* [Exercise prompt]
Return, word for word, only the lines of the data below that lie between the line with "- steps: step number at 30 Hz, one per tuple" and the line with "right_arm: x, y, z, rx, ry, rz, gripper", those two lines included.

* [Input records]
————————

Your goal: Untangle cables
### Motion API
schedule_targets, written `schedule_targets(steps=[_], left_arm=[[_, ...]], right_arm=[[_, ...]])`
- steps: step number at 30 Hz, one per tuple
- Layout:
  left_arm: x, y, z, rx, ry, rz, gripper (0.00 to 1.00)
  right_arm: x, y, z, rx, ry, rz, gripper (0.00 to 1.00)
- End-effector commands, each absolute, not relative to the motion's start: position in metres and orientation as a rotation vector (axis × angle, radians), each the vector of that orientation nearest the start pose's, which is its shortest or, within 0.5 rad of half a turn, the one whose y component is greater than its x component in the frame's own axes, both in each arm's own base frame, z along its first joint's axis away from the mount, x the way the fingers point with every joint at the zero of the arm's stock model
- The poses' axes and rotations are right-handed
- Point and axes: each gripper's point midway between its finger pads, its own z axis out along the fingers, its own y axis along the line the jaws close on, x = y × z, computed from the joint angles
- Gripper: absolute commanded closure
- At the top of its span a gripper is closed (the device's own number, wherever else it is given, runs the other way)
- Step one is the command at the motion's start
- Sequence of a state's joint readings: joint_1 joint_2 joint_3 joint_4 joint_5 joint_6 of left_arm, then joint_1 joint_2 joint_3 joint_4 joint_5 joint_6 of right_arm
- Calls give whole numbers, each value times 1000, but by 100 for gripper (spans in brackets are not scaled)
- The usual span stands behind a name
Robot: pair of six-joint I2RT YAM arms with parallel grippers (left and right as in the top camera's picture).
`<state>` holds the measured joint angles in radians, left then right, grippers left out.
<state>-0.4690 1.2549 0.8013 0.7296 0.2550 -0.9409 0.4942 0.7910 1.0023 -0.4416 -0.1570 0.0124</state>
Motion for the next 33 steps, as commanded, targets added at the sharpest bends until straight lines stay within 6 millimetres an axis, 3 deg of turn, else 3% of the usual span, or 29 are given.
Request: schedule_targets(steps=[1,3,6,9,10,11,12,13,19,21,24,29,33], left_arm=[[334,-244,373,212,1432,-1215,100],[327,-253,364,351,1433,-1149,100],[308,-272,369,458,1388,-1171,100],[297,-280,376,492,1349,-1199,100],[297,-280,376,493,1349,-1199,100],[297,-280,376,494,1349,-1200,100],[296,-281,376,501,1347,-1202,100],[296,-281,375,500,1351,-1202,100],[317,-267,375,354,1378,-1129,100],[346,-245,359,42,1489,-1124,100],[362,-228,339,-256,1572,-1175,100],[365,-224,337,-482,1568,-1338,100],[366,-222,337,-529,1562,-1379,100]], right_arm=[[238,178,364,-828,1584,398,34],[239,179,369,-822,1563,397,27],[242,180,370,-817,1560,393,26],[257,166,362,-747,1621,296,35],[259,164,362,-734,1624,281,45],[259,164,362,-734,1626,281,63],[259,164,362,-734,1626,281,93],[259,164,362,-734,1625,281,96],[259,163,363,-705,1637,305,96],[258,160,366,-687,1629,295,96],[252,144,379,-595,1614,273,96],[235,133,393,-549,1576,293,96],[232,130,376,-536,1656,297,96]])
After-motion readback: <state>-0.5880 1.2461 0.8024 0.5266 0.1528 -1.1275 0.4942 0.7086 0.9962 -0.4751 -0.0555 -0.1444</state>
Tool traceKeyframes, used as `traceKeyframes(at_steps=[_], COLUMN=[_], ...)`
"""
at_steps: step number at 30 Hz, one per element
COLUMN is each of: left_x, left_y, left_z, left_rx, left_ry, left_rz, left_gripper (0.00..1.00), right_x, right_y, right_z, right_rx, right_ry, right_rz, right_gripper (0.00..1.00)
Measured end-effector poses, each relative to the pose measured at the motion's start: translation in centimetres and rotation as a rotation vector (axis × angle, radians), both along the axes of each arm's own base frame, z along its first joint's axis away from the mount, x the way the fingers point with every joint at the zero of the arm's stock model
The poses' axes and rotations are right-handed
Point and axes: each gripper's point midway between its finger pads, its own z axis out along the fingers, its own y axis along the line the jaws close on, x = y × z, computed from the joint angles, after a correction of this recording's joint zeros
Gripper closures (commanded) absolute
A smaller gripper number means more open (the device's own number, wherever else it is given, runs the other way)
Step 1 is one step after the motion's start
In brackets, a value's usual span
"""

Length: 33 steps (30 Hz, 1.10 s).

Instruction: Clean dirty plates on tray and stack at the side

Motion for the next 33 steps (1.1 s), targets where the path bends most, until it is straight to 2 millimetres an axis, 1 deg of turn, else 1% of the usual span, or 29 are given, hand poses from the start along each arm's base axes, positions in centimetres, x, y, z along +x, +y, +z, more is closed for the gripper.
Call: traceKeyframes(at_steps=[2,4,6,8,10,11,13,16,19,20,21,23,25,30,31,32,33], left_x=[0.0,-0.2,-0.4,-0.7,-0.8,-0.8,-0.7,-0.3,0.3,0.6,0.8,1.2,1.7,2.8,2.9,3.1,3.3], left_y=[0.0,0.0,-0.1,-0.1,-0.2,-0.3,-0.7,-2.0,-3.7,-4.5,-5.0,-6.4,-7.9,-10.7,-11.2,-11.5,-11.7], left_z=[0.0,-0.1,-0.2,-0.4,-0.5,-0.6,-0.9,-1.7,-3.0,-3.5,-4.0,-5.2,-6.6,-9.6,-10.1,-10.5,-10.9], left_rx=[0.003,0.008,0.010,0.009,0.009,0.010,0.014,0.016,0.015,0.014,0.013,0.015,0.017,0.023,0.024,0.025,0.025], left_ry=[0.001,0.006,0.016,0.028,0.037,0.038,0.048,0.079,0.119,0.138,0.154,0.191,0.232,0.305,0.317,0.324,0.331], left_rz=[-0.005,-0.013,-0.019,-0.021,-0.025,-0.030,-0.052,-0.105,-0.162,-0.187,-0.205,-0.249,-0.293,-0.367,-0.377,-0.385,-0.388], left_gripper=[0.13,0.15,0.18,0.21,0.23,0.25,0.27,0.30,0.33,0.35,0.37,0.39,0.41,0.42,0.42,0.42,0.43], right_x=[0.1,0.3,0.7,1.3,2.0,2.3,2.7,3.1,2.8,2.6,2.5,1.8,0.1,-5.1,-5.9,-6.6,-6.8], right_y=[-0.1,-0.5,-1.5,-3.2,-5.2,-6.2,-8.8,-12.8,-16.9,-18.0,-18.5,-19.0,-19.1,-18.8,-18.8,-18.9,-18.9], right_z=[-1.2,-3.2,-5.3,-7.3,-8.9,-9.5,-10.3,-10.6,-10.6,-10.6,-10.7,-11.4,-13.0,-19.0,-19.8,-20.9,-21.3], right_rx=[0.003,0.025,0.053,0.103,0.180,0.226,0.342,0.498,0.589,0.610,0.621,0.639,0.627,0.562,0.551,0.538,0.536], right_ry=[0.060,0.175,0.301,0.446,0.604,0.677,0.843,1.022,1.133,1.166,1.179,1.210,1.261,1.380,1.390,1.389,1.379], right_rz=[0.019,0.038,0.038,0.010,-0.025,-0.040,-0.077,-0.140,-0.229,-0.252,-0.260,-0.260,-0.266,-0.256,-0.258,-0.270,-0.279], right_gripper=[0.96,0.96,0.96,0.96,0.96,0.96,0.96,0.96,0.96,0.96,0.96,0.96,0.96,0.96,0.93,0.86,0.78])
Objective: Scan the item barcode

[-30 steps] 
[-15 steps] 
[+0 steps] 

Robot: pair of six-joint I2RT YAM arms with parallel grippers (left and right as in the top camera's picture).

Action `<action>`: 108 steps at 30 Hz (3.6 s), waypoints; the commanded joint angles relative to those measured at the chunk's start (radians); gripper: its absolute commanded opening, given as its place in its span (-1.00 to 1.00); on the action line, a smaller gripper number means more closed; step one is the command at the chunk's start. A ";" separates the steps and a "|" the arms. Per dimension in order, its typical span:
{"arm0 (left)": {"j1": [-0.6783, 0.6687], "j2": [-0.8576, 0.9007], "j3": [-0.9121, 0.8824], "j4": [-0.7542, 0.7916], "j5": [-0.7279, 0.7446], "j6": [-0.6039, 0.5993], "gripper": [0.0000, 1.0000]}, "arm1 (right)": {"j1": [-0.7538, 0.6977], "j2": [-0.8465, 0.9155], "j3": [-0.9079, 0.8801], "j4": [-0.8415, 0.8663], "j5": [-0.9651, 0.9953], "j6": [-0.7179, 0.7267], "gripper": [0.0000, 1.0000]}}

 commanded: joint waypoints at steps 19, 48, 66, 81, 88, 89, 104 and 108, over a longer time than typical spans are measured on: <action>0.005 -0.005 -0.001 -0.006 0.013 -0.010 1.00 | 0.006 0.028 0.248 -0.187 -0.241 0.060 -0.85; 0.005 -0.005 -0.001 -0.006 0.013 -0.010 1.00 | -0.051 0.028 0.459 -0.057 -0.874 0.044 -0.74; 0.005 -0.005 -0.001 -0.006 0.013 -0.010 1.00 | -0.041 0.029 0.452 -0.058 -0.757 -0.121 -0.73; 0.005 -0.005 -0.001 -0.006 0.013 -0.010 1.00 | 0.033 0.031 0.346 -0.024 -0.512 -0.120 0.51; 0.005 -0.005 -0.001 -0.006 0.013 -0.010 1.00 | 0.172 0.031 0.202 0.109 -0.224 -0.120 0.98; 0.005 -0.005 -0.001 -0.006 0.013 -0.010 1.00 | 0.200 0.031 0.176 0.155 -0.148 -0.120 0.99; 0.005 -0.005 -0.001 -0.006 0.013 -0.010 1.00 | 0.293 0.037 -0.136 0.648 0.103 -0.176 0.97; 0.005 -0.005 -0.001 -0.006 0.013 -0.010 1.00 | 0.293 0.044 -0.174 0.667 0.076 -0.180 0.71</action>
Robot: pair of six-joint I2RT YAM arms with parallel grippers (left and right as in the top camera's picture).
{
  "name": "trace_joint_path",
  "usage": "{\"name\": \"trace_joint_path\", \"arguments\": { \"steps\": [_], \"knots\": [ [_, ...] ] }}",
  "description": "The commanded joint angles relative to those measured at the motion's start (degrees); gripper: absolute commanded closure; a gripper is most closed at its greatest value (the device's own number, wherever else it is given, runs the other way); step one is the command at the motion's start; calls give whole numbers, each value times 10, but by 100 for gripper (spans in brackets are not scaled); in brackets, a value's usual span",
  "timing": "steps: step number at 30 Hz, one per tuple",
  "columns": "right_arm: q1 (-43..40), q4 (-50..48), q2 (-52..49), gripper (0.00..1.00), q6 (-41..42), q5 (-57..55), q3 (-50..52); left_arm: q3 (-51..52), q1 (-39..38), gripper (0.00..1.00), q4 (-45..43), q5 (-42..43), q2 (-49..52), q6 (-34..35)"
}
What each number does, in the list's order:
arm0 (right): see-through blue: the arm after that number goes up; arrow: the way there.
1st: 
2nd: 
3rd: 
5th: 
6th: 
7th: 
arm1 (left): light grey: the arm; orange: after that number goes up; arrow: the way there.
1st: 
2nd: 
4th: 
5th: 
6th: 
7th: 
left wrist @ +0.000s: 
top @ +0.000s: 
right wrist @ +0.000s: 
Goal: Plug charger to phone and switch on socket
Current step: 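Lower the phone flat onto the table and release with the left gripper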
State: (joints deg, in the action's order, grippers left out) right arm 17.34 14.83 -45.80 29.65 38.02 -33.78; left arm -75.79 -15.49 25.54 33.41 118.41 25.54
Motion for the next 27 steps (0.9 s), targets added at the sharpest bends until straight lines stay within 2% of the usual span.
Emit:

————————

* [Response to the task]
- steps: step number at 30 Hz, one per tuple
- Layout:
  left_arm: x, y, z, rx, ry, rz, gripper (0.00 to 1.00)
  right_arm: x, y, z, rx, ry, rz, gripper (0.00 to 1.00)

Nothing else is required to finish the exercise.